Ce livre commence comme une robinsonnade : un homme seul sur Mars, à ceci près qu'au contraire du film portant ce titre les secours ne sont pas (plus) à 225 millions de kilomètres mais bel et bien inexistants... pour cause d'extinction. L'être humain est un animal social et la solitude absolue rend fou - comme le montre bien, au passage, le premier tiers du Robinson Crusoé de Daniel Defoe. Face à cette perspective, et face à celle de la dégradation inéluctable de la base, John se rattrape à un espoir fou : celui qui voudrait que des survivants viennent un jour s'enquérir de lui... ce qui implique de tenir la base en bon état et de ne pas sombrer dans l'animalité comme Robinson Crusoé au début de son séjour sur son île.

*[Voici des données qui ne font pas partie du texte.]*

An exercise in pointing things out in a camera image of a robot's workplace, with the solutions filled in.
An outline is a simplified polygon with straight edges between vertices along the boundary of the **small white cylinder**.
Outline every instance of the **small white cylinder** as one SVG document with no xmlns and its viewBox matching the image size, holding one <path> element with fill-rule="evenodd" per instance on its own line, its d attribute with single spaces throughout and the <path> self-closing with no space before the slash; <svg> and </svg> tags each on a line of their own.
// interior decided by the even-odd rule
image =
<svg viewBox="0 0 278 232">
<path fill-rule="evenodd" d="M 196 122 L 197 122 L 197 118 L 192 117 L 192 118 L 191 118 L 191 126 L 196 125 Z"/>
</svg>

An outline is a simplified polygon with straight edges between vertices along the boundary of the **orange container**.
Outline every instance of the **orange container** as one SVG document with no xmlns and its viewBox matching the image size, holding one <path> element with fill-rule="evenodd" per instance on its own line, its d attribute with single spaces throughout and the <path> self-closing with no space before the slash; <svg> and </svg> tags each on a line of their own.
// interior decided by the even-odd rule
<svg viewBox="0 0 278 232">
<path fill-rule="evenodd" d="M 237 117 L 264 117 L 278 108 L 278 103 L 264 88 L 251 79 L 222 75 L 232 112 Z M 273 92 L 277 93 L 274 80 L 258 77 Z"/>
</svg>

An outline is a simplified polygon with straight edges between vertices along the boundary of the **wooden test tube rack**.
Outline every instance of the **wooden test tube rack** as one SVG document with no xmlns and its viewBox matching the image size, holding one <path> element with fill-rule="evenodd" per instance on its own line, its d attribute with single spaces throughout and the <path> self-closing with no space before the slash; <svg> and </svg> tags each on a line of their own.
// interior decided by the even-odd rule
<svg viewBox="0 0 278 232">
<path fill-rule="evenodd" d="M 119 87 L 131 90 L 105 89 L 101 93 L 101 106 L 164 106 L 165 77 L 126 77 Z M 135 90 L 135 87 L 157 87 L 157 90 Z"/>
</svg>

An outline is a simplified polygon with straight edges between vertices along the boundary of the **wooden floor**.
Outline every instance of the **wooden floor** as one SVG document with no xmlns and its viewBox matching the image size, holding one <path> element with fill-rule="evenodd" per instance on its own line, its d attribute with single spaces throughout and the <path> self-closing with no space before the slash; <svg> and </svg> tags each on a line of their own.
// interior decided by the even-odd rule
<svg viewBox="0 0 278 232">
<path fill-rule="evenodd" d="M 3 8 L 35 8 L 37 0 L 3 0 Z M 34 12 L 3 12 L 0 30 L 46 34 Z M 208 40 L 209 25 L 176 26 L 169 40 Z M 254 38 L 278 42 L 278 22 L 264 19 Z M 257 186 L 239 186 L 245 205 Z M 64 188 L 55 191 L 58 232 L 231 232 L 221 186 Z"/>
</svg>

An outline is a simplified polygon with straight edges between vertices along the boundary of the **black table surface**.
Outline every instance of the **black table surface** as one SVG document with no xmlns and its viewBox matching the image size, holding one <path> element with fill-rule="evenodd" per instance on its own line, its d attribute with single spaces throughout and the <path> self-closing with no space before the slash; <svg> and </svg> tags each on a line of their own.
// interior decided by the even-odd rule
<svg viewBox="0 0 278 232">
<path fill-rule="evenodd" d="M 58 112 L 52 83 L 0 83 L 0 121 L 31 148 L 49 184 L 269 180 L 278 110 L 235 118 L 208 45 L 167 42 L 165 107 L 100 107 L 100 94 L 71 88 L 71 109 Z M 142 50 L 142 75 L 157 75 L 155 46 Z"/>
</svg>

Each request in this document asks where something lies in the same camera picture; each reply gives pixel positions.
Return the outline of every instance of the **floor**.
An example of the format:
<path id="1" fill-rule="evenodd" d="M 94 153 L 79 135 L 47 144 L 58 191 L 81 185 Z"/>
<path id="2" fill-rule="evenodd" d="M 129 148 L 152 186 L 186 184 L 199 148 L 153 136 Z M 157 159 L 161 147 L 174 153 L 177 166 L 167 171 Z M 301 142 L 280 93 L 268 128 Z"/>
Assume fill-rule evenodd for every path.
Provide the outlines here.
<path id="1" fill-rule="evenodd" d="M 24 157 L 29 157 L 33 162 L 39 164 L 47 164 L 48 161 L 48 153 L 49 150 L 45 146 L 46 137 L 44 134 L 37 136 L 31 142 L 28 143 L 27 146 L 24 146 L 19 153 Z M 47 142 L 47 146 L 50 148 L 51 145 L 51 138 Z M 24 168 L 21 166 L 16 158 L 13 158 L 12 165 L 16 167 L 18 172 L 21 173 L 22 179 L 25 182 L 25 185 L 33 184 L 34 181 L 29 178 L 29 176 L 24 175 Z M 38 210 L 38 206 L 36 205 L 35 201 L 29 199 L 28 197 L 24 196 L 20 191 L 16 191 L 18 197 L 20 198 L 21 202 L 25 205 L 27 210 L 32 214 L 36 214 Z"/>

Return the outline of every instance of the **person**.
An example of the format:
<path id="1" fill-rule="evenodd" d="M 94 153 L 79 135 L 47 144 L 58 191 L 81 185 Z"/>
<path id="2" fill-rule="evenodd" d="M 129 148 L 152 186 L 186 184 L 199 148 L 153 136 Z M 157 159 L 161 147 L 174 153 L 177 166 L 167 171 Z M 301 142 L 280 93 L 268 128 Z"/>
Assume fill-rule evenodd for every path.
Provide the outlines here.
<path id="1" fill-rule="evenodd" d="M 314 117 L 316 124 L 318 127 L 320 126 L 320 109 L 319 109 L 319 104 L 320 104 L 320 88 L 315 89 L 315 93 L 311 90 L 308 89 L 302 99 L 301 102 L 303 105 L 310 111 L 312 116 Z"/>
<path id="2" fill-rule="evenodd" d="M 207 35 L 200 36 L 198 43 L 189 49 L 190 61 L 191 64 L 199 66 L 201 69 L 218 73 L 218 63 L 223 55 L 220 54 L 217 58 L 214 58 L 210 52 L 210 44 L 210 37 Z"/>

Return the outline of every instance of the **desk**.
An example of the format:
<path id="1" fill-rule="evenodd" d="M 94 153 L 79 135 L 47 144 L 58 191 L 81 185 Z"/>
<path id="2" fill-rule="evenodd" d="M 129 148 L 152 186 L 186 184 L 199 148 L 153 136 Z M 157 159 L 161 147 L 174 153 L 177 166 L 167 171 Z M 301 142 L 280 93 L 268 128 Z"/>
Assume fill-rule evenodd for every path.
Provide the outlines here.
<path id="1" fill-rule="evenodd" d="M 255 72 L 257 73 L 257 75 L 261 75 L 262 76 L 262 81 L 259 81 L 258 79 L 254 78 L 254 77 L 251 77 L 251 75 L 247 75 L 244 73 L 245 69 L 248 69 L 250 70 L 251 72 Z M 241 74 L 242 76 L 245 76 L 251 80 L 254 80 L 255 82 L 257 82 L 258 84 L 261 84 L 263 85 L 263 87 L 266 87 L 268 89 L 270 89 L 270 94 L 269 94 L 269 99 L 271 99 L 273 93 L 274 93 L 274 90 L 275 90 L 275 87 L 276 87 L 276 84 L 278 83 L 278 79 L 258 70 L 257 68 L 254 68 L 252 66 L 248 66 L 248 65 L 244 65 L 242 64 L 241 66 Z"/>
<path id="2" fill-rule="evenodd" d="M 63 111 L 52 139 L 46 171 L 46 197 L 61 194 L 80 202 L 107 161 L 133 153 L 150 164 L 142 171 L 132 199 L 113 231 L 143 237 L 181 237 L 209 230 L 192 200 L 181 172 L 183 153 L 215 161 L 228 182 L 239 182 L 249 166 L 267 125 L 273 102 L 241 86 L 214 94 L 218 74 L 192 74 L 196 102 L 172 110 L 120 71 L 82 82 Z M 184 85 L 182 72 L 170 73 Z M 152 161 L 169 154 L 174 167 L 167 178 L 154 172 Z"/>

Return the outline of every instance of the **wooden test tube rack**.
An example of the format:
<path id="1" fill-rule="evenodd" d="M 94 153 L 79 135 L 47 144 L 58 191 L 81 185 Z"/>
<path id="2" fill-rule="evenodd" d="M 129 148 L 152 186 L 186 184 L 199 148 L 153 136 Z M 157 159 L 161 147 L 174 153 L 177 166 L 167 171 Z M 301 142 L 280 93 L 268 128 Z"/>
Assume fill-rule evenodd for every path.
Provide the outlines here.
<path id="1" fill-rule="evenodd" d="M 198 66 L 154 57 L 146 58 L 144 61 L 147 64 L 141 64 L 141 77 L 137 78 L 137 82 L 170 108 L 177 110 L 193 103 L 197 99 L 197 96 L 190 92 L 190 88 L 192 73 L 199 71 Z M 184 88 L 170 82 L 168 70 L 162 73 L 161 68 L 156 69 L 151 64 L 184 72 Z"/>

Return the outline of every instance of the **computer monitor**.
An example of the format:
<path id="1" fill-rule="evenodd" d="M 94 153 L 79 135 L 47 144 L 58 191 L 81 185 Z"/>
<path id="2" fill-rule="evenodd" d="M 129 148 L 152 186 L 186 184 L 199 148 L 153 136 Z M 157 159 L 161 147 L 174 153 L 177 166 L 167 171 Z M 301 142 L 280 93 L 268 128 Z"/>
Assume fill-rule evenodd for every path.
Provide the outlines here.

Ainsi se maintient l'humanité chez John : par le travail, par l'impossibilité à penser la solitude (et donc, à chercher des preuves de survie ailleurs) et aussi par la culture... et peu importe si le pianiste n'est qu'un bug informatique ou même une hallucination.

La perspective du roman change lorsque l'espoir flanche et qu'un accident frappe John. Par chance, les secours viennent enfin, de bien plus loin qu'il ne l'aurait imaginé... mais leur nature diffère de ce qu'il attendait... sans compter qu'ils viennent à la fois trop tard et à temps pour le sauver lui, et pour sauver l'humanité aussi. La robinsonnade se change alors en théogonie, puisque John - toujours écrasé par la solitude - en vient à vouloir percer l'énigme de l'Univers. Quelle est la causalité première ? Et une intelligence limitée par les lois de l'Univers peut-elle résoudre toutes celles-ci en un modèle cohérent ? Il n'y a donc pas de Vendredi pour ce Robinson, tout au plus l'horizon sans fin - ou pas - de la méditation et du temps. Cette quête a-t-elle même un but ? Il s'avère que oui, même si l'auteur a l'élégance de ne rien en dévoiler par l'intermédiaire d'une pirouette assez originale. Mais quel sera le destin de John, dans tout ça ? Ou plutôt... quelle option choisira-t-il pour son propre avenir puisque celui-ci lui appartient ?

Au contraire des apparences, la greffe entre les deux natures de ce texte - la robinsonnade et la théogonie - n'est donc pas monstrueuse. Parler de l'espace et du temps, comme le fait Reynolds, revient à parler de la façon dont l'être humain les envisage. Tel est le fil rouge de ce court texte, fascinant dans la démesure qu'il propose au lecteur, et si satisfaisant dans sa conclusion lumineuse... merci.